Dresden / Semperoper: 4. SYMPHONIEKONZERT DER SÄCHSISCHEN STAATSKAPELLE DRESDEN 1. 12. 2013

Unbenannt
Rudolf Buchbinder bei der Sächsischen Staatskapelle       Foto: Matthias Creutziger

 Eigentlich sollte dieses Symphoniekonzert das Debüt von Franz Welser-Möst bei der Sächsischen Staatskapelle Dresden werden. Rudolf Buchbinder, Capell-Virtuos der Saison 2010/2011, in der er mit zwei Beethoven-Konzerten als Solist auftrat sowie – in einem Sonderzyklus – sämtliche Klaviersonaten Beethovens, deren Mitschnitt inzwischen als preisgekrönte CD-Box (Sony Music) vorliegt, interpretierte, war als Solist der „Rhapsodie über ein Thema von Paganini für Klavier und Orchester“ (op. 38) von Sergej Rachmaninow vorgesehen. Außerdem waren die deutsche Erstaufführung des „Neuen Orchesterwerkes (2013)“ von Wolfgang Rihm, dem aktuellen  Capell-Compositeur, und die 6. Symphonie von Dmitri Schostakowitsch vorgesehen, was unbedingt interessant gewesen wäre.

 Krankheitsbedingt musste Welser-Möst leider absagen. In der Kürze der Zeit wurde Buchbinder in seiner Doppelfunktion als Pianist und „Dirigent“ zum „Retter in der Not“ und das Programm zu einem reinen Beethoven-Programm mit zwei Klavierkonzerten – sehr zur Freude des Publikums.

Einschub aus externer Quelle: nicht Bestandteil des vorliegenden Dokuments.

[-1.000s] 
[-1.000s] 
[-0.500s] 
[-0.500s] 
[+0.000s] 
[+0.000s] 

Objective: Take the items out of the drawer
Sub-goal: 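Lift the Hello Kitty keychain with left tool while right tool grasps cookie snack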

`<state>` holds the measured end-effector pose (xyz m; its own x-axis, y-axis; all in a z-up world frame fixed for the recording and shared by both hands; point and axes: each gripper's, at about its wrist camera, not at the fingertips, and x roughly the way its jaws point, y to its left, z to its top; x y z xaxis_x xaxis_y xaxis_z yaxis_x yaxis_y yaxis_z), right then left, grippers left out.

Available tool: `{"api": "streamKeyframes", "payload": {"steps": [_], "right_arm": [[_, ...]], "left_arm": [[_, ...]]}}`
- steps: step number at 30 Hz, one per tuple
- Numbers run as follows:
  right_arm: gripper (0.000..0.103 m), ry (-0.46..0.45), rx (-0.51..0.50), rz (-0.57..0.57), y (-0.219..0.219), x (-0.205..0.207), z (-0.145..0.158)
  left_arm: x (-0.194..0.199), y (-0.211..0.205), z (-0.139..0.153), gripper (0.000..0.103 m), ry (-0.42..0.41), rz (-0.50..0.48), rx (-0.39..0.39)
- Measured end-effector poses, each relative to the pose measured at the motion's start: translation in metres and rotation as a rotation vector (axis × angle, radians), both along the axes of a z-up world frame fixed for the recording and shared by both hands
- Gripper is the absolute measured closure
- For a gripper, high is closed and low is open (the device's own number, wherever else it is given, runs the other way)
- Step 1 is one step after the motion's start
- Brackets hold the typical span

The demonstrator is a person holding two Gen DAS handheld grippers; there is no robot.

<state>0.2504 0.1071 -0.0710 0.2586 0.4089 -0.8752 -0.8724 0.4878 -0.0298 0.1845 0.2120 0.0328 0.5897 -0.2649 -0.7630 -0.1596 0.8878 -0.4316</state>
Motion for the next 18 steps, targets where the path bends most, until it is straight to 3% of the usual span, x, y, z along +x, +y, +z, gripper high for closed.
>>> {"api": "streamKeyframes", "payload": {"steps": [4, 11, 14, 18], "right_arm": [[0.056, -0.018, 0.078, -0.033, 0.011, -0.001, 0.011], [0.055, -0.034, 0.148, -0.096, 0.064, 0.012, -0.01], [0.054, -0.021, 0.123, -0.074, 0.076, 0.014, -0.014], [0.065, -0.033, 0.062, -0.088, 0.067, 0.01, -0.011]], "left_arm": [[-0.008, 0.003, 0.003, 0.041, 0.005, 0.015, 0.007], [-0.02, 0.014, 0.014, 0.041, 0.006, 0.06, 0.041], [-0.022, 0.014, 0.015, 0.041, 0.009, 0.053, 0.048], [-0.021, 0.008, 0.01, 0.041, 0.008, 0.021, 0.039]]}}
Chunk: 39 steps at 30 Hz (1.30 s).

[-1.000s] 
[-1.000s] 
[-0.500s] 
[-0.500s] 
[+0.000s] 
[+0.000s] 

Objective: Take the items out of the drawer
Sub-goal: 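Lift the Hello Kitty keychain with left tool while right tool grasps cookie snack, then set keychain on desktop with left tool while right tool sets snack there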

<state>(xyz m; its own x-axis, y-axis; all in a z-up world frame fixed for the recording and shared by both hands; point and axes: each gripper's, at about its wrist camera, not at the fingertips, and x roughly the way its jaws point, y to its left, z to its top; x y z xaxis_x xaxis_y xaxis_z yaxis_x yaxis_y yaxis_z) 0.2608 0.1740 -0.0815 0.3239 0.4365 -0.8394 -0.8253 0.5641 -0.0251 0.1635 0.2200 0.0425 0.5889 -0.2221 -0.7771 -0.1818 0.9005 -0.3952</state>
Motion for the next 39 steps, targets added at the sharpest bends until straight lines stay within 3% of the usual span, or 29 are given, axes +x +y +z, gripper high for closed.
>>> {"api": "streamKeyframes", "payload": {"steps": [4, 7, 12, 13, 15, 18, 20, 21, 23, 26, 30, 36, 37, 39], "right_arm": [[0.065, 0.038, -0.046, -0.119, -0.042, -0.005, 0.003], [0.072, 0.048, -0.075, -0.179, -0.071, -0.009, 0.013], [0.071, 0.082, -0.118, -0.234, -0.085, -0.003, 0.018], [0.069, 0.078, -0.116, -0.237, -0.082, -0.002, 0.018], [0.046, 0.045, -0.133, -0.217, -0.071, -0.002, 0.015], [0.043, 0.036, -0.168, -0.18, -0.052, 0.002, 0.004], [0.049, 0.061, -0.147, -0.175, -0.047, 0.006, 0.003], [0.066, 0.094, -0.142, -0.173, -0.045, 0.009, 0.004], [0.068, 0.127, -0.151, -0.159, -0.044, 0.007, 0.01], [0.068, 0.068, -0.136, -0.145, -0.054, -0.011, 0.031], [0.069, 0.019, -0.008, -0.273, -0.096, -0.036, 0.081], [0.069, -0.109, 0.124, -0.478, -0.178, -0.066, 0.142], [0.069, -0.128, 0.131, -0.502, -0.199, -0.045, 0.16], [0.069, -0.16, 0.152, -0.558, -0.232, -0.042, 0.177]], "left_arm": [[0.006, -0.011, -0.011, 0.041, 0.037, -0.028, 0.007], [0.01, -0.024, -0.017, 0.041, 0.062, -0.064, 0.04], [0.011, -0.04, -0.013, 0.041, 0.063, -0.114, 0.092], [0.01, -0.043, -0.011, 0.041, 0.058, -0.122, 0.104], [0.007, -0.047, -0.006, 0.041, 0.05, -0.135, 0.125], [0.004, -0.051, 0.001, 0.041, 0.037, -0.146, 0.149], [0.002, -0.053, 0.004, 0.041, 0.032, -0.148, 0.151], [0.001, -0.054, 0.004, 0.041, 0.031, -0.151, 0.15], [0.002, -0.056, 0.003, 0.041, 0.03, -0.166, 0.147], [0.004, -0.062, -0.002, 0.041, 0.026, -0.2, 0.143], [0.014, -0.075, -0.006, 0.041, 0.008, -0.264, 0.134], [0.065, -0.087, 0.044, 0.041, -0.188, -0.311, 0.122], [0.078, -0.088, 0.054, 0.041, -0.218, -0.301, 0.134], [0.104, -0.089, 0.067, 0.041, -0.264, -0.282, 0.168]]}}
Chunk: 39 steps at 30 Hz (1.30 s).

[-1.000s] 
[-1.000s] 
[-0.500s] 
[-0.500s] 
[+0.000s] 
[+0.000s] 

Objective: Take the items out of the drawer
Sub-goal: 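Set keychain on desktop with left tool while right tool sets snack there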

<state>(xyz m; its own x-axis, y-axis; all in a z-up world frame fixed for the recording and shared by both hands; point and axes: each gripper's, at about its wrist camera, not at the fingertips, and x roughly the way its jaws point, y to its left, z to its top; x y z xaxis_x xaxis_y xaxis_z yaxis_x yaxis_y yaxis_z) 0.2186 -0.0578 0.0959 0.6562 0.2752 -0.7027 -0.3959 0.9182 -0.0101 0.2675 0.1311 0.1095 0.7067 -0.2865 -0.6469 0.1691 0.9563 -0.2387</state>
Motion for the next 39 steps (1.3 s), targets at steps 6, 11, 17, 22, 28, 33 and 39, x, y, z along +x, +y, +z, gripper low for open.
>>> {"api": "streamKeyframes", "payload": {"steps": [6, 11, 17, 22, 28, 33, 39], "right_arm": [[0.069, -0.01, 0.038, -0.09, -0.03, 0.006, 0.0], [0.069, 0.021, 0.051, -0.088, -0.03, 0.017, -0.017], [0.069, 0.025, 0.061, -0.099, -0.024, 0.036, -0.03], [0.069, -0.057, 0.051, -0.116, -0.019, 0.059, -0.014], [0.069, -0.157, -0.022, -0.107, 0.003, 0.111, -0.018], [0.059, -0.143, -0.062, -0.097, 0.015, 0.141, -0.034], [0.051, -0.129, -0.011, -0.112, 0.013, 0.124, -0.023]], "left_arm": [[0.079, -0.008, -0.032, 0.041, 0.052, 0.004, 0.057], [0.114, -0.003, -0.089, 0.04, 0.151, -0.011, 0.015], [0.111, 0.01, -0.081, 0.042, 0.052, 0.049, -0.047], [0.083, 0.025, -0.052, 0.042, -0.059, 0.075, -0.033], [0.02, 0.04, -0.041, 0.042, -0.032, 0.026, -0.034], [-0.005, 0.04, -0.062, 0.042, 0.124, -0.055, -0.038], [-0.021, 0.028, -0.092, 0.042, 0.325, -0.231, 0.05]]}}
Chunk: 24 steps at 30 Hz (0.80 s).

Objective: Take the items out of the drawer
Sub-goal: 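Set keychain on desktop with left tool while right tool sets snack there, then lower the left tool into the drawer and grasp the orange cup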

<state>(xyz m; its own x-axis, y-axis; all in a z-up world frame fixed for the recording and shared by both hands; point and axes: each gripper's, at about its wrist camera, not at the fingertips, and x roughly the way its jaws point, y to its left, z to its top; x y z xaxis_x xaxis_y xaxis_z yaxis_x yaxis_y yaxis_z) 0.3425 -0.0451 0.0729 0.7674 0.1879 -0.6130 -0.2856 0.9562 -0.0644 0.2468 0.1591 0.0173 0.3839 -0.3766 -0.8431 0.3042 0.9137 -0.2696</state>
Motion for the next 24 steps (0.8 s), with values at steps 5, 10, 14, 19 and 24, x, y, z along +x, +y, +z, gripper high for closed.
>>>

 Erst vor wenigen Tagen hatte Buchbinder sämtliche Klavierkonzerte von Ludwig van Beethoven mit den Wiener Philharmonikern in Peking und Tokyo aufgeführt und das Publikum zu Begeisterungsstürmen hingerissen. Jetzt spielte – und „dirigierte“ – er in diesem Konzert die beiden  „Klavierkonzerte Nr. 1 C‑Dur“ (op. 15) und „Nr. 5“ Es‑Dur (op. 73), zwei Werke, die die Sächsische Staatskapelle (neben vielen anderen) wohl auch ohne Dirigent „im Schlafe“ spielen kann. Die Musikerinnen und Musiker der von der „Opernwelt“ zum Orchester des Jahres gewählten Staatskapelle waren aber „hellwach“ und spielten „wie die Götter“ mit feinsten Solopassagen, kongenialen Streichern, stilvoll unterstreichender Pauke und sehr feinsinnigen Bläsern (abgesehen von minimalen Ungenauigkeiten bei einem Einsatz, der aber kaum ins Gewicht fiel und von den späteren vorzüglichen Einsätzen „überdeckt“ wurde). Allein die „Korrespondenz“ zwischen Klavier und Bläsern im letzten Satz des 1. Klavierkonzertes war voller Harmonie. Solist und Orchester verstanden sich „blind“, auch ohne (expliziten) Dirigenten. Es war ein wechselseitigen Geben und Nehmen und Sympathie auf beiden Seiten.

 Buchbinder „leitete“ die Konzerte vom Konzertflügel aus, aber seine  starke Seite ist nun einmal das Klavierspiel, das er meisterhaft beherrscht. Mancher Purist mag einige, kleine Unstimmigkeiten bei den Einsätzen bemängelt haben, aber was ist das schon gegenüber den vielen wunderbaren Passagen, wo Auffassung und Ausführung beider Seiten so völlig übereinstimmten, und das auf sehr hohem Niveau. Solist und Orchester erweckten gemeinsam die Geistes- und Gefühlswelt Beethovens zu neuem Leben.

 Buchbinder lebt mit Beethovens Klaviermusik auf „du und du“. Sie ist sein Lebenselixier. Seine wunderbar klingende, variable und sehr farbenreiche Anschlagskunst, von sensibel zart bis herzhaft, aber nie hart, die von ihm beherrschten musikalischen Linien und ihre kantable Ausführung, seine flüssig perlenden Läufe – all das ist für die Wiedergabe von Beethovens Musik „wie geschaffen“, für ihn aber selbstverständlich und nie Selbstzweck, sondern die Voraussetzung für eine möglichst adäquate, vergeistigte Wiedergabe.

 Es war ein genussreiches Konzert, was Wunder, dass Buchbinder am Ende neben Blumen auch eine Gourmetplatte überreicht wurde, wofür er sich wie für den überaus herzlichen Applaus des Publikums als echter (Wahl-)Wiener mit einer  „Johann-Strauß-Paraphrase“, deren köstliche Variationsweise vom zitierten Straußwalzer über Beethovens Kompositionsweise bis zu einem fulminanten Schluss in Franz-Liszt-Manier reicht, bedankte.